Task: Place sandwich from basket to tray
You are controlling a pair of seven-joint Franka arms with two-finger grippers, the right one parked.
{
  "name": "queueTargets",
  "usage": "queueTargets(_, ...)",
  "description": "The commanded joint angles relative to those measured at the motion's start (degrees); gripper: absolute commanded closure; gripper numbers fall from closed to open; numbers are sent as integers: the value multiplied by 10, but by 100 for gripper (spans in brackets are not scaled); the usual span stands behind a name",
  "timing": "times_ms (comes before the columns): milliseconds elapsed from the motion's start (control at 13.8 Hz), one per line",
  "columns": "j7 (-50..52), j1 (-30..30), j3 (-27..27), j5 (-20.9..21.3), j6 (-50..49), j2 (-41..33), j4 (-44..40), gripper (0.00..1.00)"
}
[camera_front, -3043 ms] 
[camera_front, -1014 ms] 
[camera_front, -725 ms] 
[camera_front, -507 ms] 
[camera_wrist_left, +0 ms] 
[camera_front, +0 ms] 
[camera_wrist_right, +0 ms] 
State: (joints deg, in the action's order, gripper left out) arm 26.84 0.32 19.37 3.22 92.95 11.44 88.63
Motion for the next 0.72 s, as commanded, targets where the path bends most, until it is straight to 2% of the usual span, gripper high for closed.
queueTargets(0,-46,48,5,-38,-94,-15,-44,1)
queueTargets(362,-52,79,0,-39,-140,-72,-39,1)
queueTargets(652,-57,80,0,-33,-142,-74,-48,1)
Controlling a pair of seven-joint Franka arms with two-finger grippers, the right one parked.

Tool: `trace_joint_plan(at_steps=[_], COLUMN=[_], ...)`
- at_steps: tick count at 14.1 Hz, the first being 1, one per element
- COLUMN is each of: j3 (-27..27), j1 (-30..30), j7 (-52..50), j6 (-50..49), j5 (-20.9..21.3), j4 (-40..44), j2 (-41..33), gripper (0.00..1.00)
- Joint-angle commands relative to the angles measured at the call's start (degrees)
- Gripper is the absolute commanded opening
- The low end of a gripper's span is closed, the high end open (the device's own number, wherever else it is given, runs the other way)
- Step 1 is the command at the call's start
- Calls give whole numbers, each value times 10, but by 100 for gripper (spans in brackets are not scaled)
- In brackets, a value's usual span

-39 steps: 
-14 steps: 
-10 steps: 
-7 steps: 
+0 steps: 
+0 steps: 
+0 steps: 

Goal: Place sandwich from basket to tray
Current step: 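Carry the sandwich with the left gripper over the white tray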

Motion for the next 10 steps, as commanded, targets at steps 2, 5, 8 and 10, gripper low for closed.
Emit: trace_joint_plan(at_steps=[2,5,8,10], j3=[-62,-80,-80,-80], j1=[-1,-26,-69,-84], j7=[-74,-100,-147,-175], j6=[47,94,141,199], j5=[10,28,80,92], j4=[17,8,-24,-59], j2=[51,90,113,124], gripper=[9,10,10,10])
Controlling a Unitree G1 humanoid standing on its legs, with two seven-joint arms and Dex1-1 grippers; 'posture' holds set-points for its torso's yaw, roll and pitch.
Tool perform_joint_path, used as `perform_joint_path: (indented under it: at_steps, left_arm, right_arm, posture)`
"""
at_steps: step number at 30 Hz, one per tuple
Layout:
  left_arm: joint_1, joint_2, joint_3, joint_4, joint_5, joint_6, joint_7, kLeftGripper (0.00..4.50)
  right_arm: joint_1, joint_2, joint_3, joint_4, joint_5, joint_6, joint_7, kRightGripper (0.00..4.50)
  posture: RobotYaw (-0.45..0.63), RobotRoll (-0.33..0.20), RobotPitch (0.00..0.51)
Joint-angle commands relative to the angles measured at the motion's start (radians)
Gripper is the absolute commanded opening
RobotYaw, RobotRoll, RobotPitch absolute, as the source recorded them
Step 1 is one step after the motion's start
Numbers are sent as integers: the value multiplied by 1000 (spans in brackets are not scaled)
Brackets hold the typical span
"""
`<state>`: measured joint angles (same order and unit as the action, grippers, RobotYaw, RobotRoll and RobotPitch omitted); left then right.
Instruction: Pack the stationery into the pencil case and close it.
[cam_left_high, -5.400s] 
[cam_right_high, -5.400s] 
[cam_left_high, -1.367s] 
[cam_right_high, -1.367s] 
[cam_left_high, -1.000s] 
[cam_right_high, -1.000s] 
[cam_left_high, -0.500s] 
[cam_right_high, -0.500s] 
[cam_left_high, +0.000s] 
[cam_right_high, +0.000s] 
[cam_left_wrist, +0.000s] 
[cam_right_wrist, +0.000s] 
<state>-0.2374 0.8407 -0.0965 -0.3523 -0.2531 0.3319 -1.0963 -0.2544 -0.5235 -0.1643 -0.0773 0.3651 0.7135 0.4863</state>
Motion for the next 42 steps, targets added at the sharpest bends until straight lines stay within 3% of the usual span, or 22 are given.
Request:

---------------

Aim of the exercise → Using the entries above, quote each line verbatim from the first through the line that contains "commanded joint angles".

The completed task →
Task: Place sandwich from basket to tray
You are controlling a pair of seven-joint Franka arms with two-finger grippers, the right one parked.
{
  "name": "queueTargets",
  "usage": "queueTargets(_, ...)",
  "description": "The commanded joint angles relative to those measured at the motion's start (degrees); gripper: absolute commanded closure; gripper numbers fall from closed to open; numbers are sent as integers: the value multiplied by 10, but by 100 for gripper (spans in brackets are not scaled); the usual span stands behind a name",

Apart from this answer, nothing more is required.